Also ich hab mein Lan Kabel auch nur durch treppenhaus gelegt .. mir hat man gesagt das unter 100m die volle bandbreite ankommt bei LAN Kabeln .. habe selber 30 und habe ne 2k leitung es kommen 250kb/s an also sogar etwas über 2k


----------



## cerbero (21. Januar 2011)

Kannst du das LAN-Kabel nicht einfach durch den Keller oder über den Dachboden hinweg verlegen ? 
Bei "nur" 14m muss ja keine direkte Linie zwischen deinem Zimmer und dem Modem gezogen werden.


----------



## Vaykir (21. Januar 2011)

Devolo Strom Netzwerk.
Keine geschwindikeitseinbußen und du kannst überall im haus damit ins netz.
einfach den router unten inne 2x inne steckdose (1x strom und einmal das lan kabel) und schon kannst in deinem zimmer auch ins netz 

edit:
hups heir gabs ja noch ne zweite seite


----------



## HAWX (21. Januar 2011)

McMonday schrieb:


> Prinzipel müssten die "neueren" Kabel über 3 oder mehr Adern verfügen. Ich weiß nicht genau, ab wann die Ader für die Erdung eingeführt wurde, aber die ganz alten Leitungen haben diese 3 Ader nicht.

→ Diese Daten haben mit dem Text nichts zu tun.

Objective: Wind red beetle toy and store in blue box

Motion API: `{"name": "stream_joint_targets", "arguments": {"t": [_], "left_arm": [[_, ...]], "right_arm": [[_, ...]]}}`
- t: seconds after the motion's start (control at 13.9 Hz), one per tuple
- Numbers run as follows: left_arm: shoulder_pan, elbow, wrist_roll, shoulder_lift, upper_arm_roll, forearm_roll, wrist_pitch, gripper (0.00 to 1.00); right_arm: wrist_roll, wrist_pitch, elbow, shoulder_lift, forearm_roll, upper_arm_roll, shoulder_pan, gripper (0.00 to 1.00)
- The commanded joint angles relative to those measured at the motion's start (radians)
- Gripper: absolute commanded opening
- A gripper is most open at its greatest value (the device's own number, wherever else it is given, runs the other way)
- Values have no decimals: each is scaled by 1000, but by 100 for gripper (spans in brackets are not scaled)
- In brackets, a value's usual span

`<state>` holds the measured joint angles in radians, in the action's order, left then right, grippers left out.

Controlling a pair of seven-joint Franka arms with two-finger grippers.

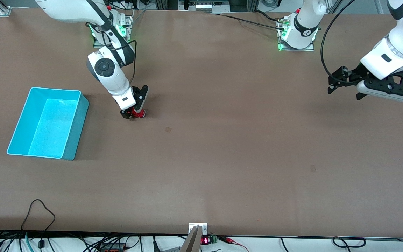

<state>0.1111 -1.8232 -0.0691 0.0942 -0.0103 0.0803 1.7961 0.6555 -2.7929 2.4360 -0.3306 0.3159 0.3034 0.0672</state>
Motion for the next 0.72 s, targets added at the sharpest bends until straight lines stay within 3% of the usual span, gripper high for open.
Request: {"name": "stream_joint_targets", "arguments": {"t": [0.0, 0.07, 0.14, 0.36, 0.65], "left_arm": [[16, 68, 60, -39, -11, -31, -38, 100], [18, 68, 48, -36, -5, -81, -47, 100], [22, 70, 40, -34, 4, -112, -79, 100], [18, 71, 40, -33, 6, -117, -142, 100], [18, 107, 40, -37, 1, -114, -237, 100]], "right_arm": [[7, -17, 3, 1, 23, 5, -14, 26], [6, -17, 2, 1, 22, 5, -14, 6], [0, -17, -3, 1, 22, 5, -12, 2], [-75, -13, -31, 34, 6, 7, -10, 0], [-394, 85, -84, 139, -43, 3, -14, 0]]}}
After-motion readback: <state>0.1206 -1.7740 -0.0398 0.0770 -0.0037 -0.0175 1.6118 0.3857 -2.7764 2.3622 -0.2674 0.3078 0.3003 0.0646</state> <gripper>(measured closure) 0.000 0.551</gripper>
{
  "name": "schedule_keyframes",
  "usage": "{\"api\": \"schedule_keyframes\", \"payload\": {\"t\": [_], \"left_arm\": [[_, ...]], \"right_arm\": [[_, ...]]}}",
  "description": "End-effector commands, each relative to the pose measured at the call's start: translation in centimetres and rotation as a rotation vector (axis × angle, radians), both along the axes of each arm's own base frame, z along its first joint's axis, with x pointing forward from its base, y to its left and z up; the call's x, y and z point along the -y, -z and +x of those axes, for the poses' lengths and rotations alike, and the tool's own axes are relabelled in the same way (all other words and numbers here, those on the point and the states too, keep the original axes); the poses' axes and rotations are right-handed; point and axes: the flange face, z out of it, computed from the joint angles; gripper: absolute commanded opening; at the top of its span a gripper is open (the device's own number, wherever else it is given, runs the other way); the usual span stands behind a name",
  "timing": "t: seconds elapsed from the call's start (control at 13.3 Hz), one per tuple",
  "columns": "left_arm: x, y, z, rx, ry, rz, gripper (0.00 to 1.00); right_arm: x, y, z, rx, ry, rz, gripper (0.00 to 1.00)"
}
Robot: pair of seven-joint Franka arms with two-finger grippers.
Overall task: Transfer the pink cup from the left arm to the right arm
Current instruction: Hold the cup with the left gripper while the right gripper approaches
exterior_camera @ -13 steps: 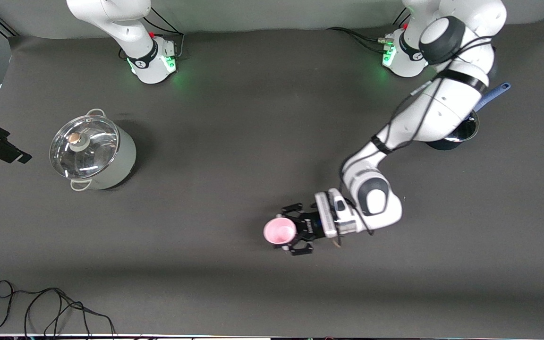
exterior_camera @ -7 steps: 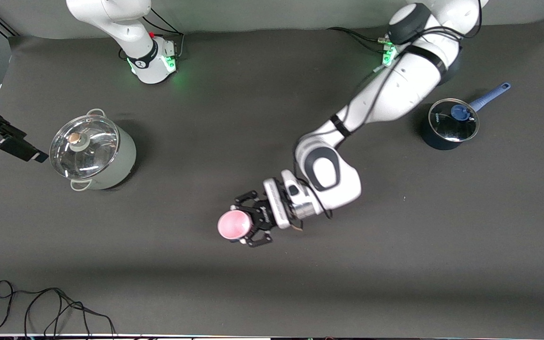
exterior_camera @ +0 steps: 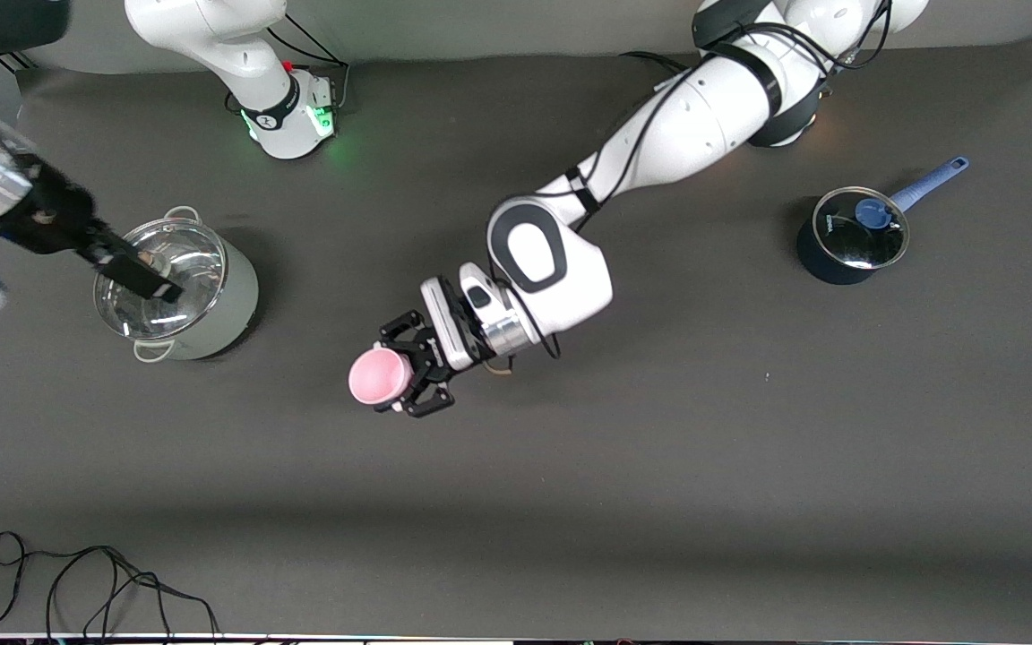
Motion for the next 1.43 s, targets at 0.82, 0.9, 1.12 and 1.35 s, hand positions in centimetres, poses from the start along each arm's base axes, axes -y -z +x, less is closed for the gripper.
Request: {"api": "schedule_keyframes", "payload": {"t": [0.82,0.9,1.12,1.35], "left_arm": [[1.6,-3.5,-2.3,0.023,-0.037,0.014,0.0],[1.6,-3.5,-2.3,0.023,-0.037,0.014,0.0],[1.6,-3.5,-2.3,0.024,-0.036,0.015,0.0],[1.5,-3.5,-2.2,0.024,-0.037,0.015,0.0]], "right_arm": [[-9.9,5.7,3.4,-0.238,0.014,-0.004,1.0],[-10.3,6.6,3.9,-0.251,0.014,0.032,1.0],[-10.9,7.7,5.3,-0.201,0.034,0.082,1.0],[-11.1,9.8,6.4,-0.174,0.061,0.108,1.0]]}}
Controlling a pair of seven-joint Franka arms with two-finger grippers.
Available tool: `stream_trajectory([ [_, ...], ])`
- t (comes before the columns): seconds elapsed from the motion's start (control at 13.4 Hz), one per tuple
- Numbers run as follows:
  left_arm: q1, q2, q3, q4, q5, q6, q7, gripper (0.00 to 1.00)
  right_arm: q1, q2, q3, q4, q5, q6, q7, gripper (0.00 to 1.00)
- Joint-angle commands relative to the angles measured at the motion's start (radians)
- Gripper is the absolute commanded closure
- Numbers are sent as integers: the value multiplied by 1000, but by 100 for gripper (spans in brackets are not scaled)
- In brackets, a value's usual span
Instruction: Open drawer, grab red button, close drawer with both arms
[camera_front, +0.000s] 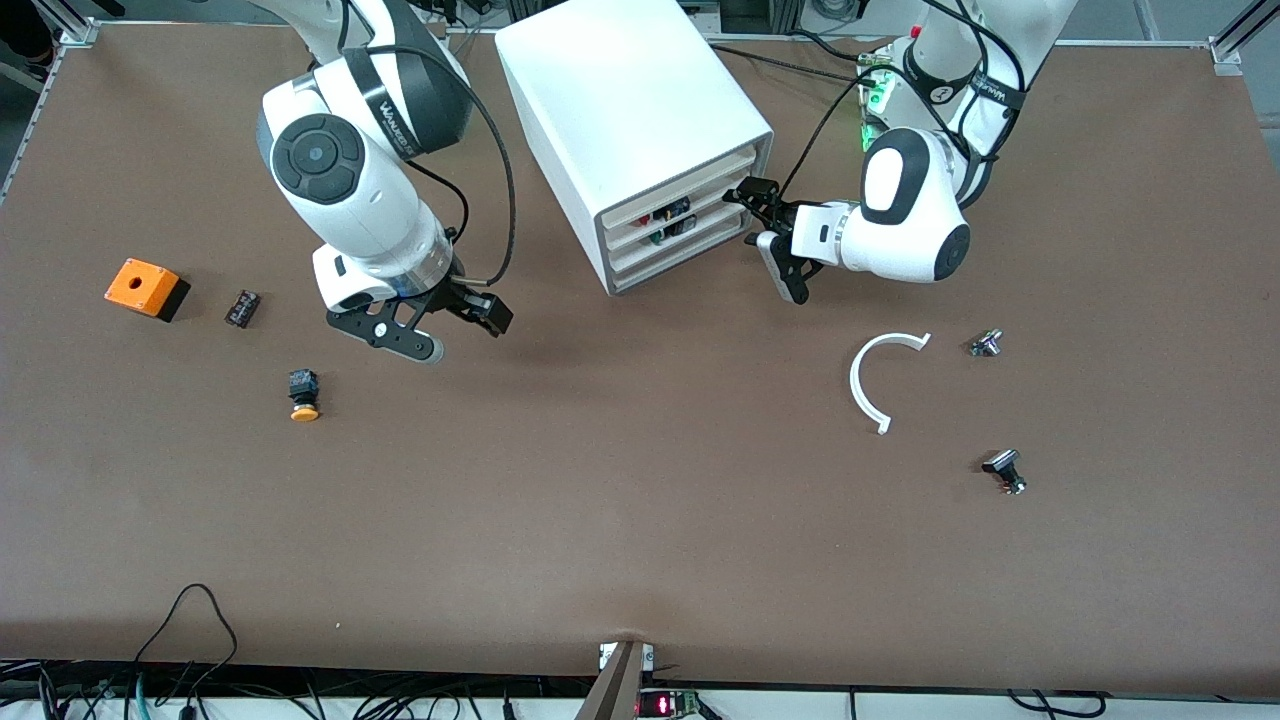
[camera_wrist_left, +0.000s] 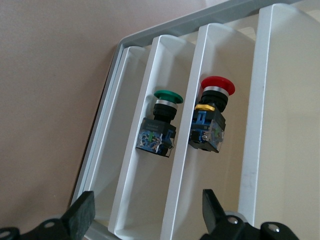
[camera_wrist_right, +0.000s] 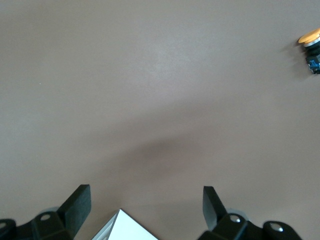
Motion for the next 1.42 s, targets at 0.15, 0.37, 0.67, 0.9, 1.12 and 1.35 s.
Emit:
stream_trajectory([
  [0.15, -21, -31, -32, -56, -29, 62, 27, 6, 28, 37, -3, 23, 19, -4, 7, 1],
  [0.37, -30, -8, -74, -54, -35, 134, 27, 15, 42, 47, -3, 25, 21, -7, 10, 1],
  [0.67, -30, -5, -96, -56, -36, 167, 26, 43, 100, 104, -4, 105, 13, -19, 149, 1],
  [0.9, -30, -5, -98, -53, -36, 161, 27, 89, 128, 176, -3, 221, 15, -7, 171, 1],
  [1.12, -25, -12, -98, -47, -19, 152, 84, 100, 140, 207, -4, 249, 13, 88, 179, 1],
  [1.35, -15, -14, -93, -37, -18, 129, 108, 100, 163, 218, -6, 250, 9, 122, 303, 4],
])
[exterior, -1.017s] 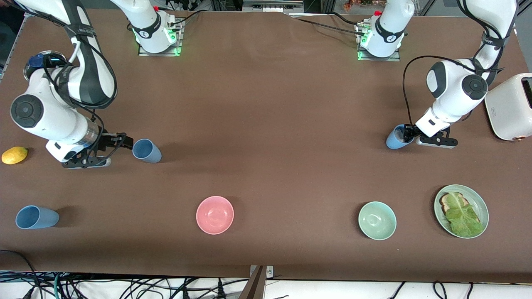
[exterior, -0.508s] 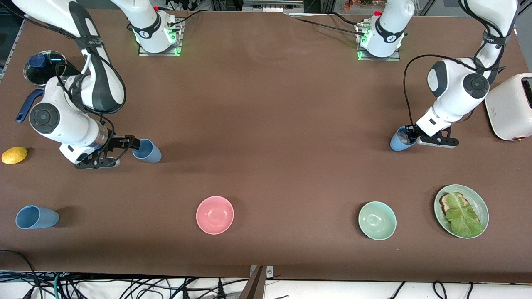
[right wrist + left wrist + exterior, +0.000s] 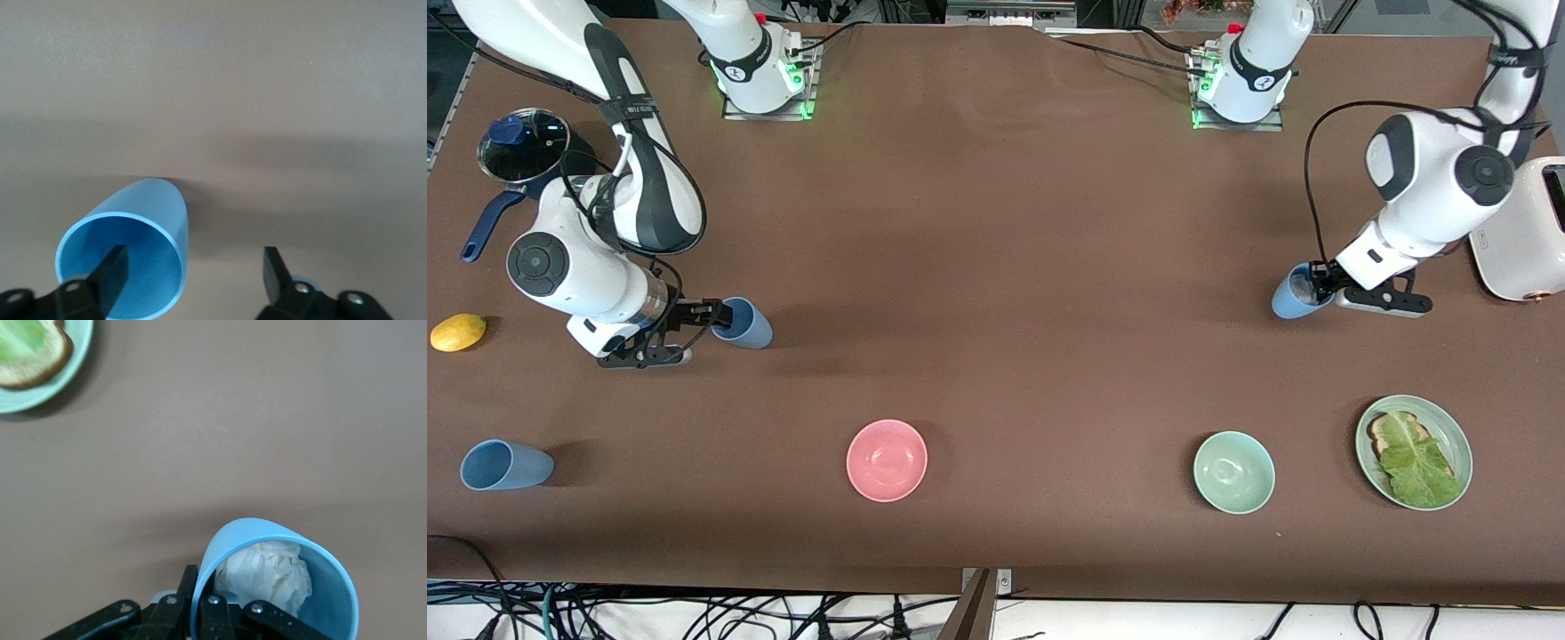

Vielen Dank werde ich mir mal ansehen.



cerbero schrieb:


> Kannst du das LAN-Kabel nicht einfach durch den Keller oder über den Dachboden hinweg verlegen ?
> Bei "nur" 14m muss ja keine direkte Linie zwischen deinem Zimmer und dem Modem gezogen werden.



Wie gesagt geht das nicht



Vaykir schrieb:


> Devolo Strom Netzwerk.
> Keine geschwindikeitseinbußen und du kannst überall im haus damit ins netz.
> einfach den router unten inne 2x inne steckdose (1x strom und einmal das lan kabel) und schon kannst in deinem zimmer auch ins netz
> 
> ...




Ich glaube zwar zu wissen was du meinst aber das ergibt keinen Sinn was du schreibst.


----------



## kreids (21. Januar 2011)

so sollte es dann funktionieren.


----------



## HAWX (21. Januar 2011)

kreids schrieb:


> so sollte es dann funktionieren.




Achso ja klar anders geht es ja auch nicht Aber du meinst wohl eher Internet an den stellen wo du Wlan hingeschrieben hast


----------



## inzpekta (21. Januar 2011)

Hi,

das LAN Kabel ist am Besten, DLan hab ich keine Erfahrungen mit, mir wurde aber berichtet das das auch nicht das gelbe vom Ei ist... Folgender Vorschlag: Verfügt dein Zimmer über einen Telefonanschluß? Nimm doch einfach den Router mit in Dein Zimmer und klemme ggf. die Telefone oder was sonst noch dranhängt um!


----------



## HAWX (21. Januar 2011)

Nein ich habe keinen Telefonanschluss in meinem Zimmer und erst recht nicht über Glasfaser...
Zudem habe ich geschrieben das meine Eltern ihren Pc anschließen wollen und was soll ich mit dem Telefon bei mir?


----------



## inzpekta (21. Januar 2011)

Na denn... Wenn Deine Eltern die Geschwindigkeit brauchen?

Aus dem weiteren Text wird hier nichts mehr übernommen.